**What to do**
Lines from the beginning of the data below through the one containing "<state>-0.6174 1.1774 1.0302" are to be printed exactly as they appear.

**Extracted entries**
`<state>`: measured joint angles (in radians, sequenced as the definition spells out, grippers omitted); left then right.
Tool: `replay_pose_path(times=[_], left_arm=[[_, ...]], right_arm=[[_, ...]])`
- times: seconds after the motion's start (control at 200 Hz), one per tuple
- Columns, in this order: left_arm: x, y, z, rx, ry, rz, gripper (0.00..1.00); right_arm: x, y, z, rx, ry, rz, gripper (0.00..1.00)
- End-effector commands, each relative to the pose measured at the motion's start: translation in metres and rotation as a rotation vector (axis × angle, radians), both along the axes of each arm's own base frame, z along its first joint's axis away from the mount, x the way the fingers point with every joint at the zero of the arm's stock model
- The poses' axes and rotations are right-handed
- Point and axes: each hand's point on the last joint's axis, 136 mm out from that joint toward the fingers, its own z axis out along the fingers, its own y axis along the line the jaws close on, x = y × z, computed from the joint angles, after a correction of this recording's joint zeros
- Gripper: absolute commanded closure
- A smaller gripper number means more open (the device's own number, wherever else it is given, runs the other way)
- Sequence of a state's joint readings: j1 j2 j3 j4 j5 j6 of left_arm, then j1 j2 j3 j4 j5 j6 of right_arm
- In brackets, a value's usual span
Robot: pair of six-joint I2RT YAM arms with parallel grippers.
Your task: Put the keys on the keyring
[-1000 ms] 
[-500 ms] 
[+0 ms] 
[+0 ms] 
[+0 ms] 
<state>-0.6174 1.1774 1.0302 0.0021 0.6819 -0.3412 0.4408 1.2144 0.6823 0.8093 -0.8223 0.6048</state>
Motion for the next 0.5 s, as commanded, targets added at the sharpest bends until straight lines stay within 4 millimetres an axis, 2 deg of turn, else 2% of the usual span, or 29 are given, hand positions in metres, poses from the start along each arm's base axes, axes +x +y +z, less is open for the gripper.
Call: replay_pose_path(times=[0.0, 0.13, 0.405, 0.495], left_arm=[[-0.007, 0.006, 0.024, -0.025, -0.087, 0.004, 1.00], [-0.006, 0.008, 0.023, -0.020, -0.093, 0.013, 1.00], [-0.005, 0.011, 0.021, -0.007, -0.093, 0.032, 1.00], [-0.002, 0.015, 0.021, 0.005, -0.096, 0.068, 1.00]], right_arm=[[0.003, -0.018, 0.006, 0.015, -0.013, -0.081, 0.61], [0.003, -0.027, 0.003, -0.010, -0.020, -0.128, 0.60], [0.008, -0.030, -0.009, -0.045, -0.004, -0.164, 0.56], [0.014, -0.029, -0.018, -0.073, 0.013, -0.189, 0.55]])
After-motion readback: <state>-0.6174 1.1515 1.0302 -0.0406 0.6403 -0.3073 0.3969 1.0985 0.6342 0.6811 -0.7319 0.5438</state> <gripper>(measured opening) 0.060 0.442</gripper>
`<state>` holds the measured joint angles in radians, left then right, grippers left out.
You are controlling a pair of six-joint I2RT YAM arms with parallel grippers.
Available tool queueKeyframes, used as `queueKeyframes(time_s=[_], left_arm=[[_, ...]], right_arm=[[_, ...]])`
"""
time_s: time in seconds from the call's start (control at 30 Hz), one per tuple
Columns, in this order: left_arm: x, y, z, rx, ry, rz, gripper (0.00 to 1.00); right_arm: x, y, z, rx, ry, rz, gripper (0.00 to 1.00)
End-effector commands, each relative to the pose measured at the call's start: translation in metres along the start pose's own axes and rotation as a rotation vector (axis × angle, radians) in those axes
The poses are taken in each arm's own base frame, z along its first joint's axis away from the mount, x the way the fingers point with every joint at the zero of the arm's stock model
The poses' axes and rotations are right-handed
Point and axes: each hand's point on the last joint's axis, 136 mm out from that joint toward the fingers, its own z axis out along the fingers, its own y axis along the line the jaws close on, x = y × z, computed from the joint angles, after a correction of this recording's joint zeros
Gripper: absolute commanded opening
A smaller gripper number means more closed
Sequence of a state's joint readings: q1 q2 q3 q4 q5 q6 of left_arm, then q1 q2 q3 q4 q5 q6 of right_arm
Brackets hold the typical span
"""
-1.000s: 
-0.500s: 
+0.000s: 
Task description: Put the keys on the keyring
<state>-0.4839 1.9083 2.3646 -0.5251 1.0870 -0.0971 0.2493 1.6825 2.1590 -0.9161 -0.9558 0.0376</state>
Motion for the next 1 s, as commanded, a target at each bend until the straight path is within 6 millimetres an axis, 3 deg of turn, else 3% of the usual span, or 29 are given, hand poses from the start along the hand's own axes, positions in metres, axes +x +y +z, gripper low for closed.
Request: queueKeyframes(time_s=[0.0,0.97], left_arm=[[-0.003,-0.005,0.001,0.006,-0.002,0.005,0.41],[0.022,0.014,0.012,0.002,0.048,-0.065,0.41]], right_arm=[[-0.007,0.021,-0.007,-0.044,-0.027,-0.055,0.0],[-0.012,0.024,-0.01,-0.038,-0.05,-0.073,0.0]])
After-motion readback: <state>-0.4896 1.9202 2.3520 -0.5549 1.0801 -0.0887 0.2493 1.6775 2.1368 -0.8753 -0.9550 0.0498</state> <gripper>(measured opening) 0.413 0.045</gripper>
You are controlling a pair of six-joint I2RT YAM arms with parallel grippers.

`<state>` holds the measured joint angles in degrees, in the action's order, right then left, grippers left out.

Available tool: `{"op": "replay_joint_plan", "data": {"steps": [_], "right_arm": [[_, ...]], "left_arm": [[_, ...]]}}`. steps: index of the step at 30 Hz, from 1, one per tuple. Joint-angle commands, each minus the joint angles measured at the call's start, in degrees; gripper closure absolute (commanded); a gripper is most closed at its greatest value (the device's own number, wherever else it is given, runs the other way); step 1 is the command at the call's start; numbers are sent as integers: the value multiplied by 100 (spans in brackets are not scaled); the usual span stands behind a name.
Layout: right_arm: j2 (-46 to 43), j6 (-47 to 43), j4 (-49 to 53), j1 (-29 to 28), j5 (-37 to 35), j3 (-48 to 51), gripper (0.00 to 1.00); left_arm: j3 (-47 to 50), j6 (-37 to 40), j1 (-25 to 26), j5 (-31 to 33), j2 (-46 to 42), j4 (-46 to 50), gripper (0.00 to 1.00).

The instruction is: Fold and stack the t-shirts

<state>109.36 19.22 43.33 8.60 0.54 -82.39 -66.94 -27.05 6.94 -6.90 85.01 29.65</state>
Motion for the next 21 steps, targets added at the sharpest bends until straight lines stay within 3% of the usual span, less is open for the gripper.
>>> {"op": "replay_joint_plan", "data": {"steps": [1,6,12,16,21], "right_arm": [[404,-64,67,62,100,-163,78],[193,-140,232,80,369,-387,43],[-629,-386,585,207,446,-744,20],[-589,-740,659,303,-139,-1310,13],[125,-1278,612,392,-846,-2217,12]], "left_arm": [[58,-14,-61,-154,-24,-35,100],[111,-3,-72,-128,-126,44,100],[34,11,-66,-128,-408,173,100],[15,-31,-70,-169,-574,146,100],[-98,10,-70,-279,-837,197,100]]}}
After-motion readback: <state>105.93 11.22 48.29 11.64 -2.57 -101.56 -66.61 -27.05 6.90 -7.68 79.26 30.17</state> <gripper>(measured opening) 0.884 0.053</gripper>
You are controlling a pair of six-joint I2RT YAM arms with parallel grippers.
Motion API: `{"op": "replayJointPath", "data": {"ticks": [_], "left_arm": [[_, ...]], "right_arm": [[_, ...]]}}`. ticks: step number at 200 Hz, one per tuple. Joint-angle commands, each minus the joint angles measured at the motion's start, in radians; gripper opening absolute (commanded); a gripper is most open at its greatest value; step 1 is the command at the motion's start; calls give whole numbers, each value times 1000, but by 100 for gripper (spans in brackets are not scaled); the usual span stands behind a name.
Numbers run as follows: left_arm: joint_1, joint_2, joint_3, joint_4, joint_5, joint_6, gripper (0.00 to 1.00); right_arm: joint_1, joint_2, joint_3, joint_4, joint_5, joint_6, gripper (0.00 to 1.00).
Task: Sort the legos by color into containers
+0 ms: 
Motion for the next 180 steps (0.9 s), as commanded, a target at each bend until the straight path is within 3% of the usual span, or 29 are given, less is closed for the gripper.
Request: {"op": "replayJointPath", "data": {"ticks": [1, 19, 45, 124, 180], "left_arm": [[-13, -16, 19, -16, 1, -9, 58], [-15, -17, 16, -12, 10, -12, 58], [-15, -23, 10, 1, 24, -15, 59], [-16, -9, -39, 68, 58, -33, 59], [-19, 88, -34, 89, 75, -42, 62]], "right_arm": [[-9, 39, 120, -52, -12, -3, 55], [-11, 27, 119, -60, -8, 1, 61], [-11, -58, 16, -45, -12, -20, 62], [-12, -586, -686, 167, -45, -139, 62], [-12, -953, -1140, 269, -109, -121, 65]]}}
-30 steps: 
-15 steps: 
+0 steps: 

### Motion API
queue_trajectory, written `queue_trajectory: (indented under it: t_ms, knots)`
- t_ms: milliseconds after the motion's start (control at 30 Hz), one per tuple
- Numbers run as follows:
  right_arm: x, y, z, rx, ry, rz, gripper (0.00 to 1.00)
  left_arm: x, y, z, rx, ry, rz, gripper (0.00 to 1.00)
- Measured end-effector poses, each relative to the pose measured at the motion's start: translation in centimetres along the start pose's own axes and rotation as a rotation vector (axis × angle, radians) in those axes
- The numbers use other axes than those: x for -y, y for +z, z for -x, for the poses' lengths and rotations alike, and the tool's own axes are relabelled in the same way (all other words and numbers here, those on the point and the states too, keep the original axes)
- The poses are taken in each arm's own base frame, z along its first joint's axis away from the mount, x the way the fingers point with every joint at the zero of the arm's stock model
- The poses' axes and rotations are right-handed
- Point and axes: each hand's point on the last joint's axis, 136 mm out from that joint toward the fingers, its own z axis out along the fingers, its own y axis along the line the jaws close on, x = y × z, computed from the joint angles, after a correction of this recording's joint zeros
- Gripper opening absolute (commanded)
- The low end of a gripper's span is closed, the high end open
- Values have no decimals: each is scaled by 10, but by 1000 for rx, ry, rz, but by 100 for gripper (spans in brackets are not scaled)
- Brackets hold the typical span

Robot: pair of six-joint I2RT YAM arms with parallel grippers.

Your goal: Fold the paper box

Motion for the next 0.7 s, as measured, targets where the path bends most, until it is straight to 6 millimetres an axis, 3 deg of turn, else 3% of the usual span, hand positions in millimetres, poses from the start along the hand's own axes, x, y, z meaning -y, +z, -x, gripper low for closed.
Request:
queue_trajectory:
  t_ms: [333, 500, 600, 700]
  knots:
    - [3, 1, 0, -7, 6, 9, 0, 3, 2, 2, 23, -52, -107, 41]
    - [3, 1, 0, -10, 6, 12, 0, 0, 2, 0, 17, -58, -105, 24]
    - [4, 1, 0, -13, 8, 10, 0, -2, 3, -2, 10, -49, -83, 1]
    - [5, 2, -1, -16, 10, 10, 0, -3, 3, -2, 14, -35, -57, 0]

**Task response**
`<state>`: measured joint angles (in radians, sequenced as the definition spells out, grippers omitted); left then right.
Tool: `replay_pose_path(times=[_], left_arm=[[_, ...]], right_arm=[[_, ...]])`
- times: seconds after the motion's start (control at 200 Hz), one per tuple
- Columns, in this order: left_arm: x, y, z, rx, ry, rz, gripper (0.00..1.00); right_arm: x, y, z, rx, ry, rz, gripper (0.00..1.00)
- End-effector commands, each relative to the pose measured at the motion's start: translation in metres and rotation as a rotation vector (axis × angle, radians), both along the axes of each arm's own base frame, z along its first joint's axis away from the mount, x the way the fingers point with every joint at the zero of the arm's stock model
- The poses' axes and rotations are right-handed
- Point and axes: each hand's point on the last joint's axis, 136 mm out from that joint toward the fingers, its own z axis out along the fingers, its own y axis along the line the jaws close on, x = y × z, computed from the joint angles, after a correction of this recording's joint zeros
- Gripper: absolute commanded closure
- A smaller gripper number means more open (the device's own number, wherever else it is given, runs the other way)
- Sequence of a state's joint readings: j1 j2 j3 j4 j5 j6 of left_arm, then j1 j2 j3 j4 j5 j6 of right_arm
- In brackets, a value's usual span
Robot: pair of six-joint I2RT YAM arms with parallel grippers.
Your task: Put the keys on the keyring
[-1000 ms] 
[-500 ms] 
[+0 ms] 
[+0 ms] 
[+0 ms] 
<state>-0.6174 1.1774 1.0302 0.0021 0.6819 -0.3412 0.4408 1.2144 0.6823 0.8093 -0.8223 0.6048</state>

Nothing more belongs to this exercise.